** WHAT TO WORK ON **
Quote the data below in full, minus the images.
[Opening DATA section]
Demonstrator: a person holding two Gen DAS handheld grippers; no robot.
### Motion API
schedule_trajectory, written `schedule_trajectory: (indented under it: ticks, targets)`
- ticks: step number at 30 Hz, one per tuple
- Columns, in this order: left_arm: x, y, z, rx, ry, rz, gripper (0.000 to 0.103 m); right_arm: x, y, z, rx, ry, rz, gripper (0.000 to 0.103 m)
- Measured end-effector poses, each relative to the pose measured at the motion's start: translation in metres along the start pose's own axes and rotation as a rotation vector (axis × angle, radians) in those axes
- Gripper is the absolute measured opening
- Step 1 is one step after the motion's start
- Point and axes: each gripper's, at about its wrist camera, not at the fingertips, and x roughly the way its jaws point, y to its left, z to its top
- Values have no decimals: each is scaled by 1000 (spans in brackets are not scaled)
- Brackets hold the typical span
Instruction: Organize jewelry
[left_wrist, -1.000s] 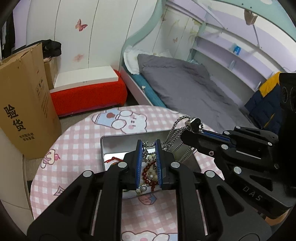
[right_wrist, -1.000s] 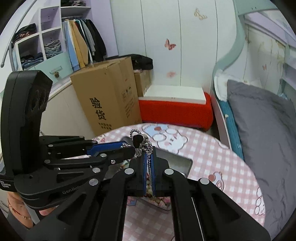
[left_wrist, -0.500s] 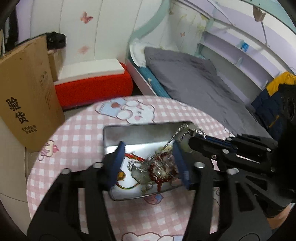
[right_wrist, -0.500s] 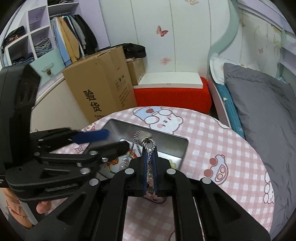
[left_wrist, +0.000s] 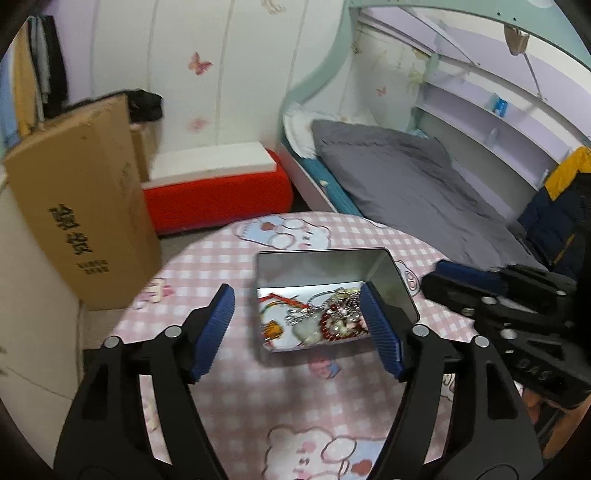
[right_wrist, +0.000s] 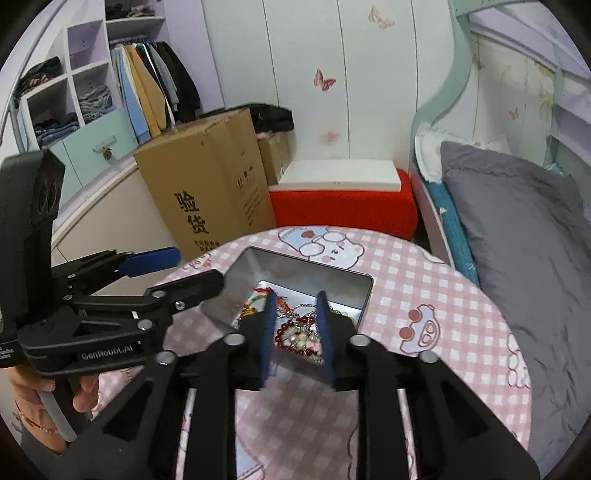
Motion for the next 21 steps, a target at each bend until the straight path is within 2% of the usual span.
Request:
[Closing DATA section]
** EXERCISE RESULT **
Demonstrator: a person holding two Gen DAS handheld grippers; no robot.
### Motion API
schedule_trajectory, written `schedule_trajectory: (indented under it: ticks, targets)`
- ticks: step number at 30 Hz, one per tuple
- Columns, in this order: left_arm: x, y, z, rx, ry, rz, gripper (0.000 to 0.103 m); right_arm: x, y, z, rx, ry, rz, gripper (0.000 to 0.103 m)
- Measured end-effector poses, each relative to the pose measured at the motion's start: translation in metres along the start pose's own axes and rotation as a rotation vector (axis × angle, radians) in those axes
- Gripper is the absolute measured opening
- Step 1 is one step after the motion's start
- Point and axes: each gripper's, at about its wrist camera, not at the fingertips, and x roughly the way its jaws point, y to its left, z to its top
- Values have no decimals: each is scaled by 1000 (spans in brackets are not scaled)
- Brackets hold the typical span
Instruction: Organize jewelry
[left_wrist, -1.000s] 
[right_wrist, -1.000s] 
[left_wrist, -0.500s] 
[right_wrist, -0.500s] 
[left_wrist, +0.000s] 
[right_wrist, +0.000s] 
Motion for the next 21 steps, a target at each bend until the straight path is within 2% of the usual span.
Request:

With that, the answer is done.